While there are many legitimate companies that use the telephone for marketing, consumers and business lose millions of dollars to telemarketing fraud each year. It's sometimes hard to tell the difference between reputable telemarketers and criminals who use the phone to rob people. You can protect yourself by learning how to recognize the danger signs of fraud. If you are a victim or attempted victim of telemarketing fraud, it's important to report the scam quickly so that law enforcement agencies can shut the fraudulent operation down. 

Here are some tips to prevent and report telemarketing fraud:

- Be careful if the telemarketer tells you an investment, purchase, or charitable donation must be made immediately.
- Be extremely careful when giving out your credit card number over the phone.
- Ask for printed information be sent to you concerning the sales item and company.
- Never make purchases under pressure.
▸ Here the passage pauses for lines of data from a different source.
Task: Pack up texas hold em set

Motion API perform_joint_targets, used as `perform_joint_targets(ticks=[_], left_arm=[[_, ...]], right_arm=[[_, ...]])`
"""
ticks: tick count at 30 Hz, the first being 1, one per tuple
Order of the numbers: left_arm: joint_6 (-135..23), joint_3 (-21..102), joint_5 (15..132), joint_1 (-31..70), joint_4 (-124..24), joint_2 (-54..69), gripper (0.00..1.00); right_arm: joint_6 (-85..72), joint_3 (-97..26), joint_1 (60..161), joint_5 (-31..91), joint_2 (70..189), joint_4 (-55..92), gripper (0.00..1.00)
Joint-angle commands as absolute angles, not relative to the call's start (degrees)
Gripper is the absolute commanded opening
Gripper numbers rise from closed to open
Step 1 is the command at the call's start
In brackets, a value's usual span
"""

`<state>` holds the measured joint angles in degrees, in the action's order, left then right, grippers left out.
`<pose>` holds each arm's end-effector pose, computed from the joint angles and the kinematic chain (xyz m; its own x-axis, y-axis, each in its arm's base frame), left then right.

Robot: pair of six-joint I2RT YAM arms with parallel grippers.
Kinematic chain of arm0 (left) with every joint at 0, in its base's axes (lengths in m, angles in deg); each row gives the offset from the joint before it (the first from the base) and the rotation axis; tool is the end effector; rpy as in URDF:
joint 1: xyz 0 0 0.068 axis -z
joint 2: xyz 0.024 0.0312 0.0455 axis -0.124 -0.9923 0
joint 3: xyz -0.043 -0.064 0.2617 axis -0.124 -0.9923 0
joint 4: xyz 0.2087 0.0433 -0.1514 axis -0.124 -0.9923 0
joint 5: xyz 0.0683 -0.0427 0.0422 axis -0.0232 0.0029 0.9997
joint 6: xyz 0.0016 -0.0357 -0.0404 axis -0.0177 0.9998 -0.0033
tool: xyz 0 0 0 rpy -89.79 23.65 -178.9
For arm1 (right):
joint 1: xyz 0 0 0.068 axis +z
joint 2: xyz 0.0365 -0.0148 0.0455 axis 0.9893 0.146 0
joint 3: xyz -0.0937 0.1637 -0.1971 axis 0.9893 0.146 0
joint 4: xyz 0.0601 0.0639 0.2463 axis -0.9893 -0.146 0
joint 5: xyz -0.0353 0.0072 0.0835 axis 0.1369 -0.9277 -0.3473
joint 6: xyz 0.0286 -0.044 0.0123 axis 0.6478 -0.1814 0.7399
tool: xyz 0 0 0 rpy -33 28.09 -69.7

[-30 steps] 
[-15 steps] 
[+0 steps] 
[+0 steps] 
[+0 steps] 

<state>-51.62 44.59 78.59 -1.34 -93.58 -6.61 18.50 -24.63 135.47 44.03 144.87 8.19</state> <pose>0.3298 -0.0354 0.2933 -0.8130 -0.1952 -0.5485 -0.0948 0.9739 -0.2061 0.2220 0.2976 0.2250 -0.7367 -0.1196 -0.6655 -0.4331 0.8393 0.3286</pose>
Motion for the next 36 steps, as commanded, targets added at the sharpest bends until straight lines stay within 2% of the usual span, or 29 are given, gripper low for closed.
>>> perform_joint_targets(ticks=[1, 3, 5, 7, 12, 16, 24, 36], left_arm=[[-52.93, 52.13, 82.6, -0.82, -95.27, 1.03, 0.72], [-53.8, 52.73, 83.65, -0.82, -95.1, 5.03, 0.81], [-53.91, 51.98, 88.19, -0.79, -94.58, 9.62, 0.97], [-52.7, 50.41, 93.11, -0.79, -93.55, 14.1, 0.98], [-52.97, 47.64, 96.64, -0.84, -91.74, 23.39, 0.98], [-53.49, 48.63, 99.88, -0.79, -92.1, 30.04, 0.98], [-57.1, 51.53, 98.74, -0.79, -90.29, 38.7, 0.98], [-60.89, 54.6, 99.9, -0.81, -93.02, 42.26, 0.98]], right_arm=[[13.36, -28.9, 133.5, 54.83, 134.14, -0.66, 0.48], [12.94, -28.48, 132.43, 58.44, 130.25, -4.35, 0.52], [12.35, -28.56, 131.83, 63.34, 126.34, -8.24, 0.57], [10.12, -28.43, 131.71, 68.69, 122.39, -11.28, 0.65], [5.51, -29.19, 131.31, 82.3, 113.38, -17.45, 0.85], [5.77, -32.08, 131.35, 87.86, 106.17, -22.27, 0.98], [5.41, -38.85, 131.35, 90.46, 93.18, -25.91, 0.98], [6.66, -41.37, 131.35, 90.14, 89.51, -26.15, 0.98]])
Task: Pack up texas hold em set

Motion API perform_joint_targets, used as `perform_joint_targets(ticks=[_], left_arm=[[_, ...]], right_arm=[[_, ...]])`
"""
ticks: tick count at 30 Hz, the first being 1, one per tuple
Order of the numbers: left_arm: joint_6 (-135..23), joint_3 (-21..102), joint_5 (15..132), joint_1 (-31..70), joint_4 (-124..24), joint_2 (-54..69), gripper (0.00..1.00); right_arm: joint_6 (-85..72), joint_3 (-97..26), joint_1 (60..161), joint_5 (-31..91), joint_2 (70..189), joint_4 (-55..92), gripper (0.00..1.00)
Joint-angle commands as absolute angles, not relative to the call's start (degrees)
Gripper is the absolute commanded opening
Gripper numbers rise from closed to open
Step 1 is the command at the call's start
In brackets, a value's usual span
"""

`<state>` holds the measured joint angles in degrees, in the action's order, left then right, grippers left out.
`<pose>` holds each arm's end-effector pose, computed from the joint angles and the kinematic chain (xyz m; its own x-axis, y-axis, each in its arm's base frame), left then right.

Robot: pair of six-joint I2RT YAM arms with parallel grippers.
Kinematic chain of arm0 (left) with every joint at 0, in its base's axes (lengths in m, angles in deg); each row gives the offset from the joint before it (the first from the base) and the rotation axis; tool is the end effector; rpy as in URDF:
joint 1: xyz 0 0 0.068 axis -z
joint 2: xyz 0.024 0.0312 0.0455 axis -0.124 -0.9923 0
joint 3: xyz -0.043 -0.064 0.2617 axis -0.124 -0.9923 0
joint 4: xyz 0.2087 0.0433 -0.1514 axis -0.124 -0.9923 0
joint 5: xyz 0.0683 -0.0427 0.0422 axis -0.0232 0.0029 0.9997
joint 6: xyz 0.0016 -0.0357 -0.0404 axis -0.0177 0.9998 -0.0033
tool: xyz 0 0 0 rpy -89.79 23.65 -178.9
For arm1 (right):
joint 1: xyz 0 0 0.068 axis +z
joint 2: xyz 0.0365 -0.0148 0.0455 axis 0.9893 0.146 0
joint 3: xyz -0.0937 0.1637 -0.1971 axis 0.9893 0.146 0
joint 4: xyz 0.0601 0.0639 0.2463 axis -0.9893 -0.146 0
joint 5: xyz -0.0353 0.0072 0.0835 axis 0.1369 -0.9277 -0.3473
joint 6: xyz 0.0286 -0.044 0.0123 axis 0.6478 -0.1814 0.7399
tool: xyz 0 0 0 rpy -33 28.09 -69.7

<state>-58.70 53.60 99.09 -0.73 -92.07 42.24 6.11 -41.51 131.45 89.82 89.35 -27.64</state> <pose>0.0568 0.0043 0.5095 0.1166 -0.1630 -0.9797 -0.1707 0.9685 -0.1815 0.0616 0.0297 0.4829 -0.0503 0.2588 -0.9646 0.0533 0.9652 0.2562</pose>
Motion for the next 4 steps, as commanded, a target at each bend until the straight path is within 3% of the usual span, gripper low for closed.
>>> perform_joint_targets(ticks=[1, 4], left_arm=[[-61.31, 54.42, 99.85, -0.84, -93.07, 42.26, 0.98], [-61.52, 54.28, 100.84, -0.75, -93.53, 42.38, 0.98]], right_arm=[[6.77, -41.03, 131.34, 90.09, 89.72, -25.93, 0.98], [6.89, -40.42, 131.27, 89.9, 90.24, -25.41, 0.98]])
Make sure you are in control, and do not let the person calling you "bully" you into a purchase.
- Get the name and number of the person calling you and return number you can call if you have questions.
- Check with your local and state consumer protection agencies and the Better Business Bureau (BBB) for information on the organization.
- Be wary of offers for free merchandise and prizes. You may end up paying handling fees greater than the value of the gift.
- Be aware of 900 numbers. If you call them, there is a fee.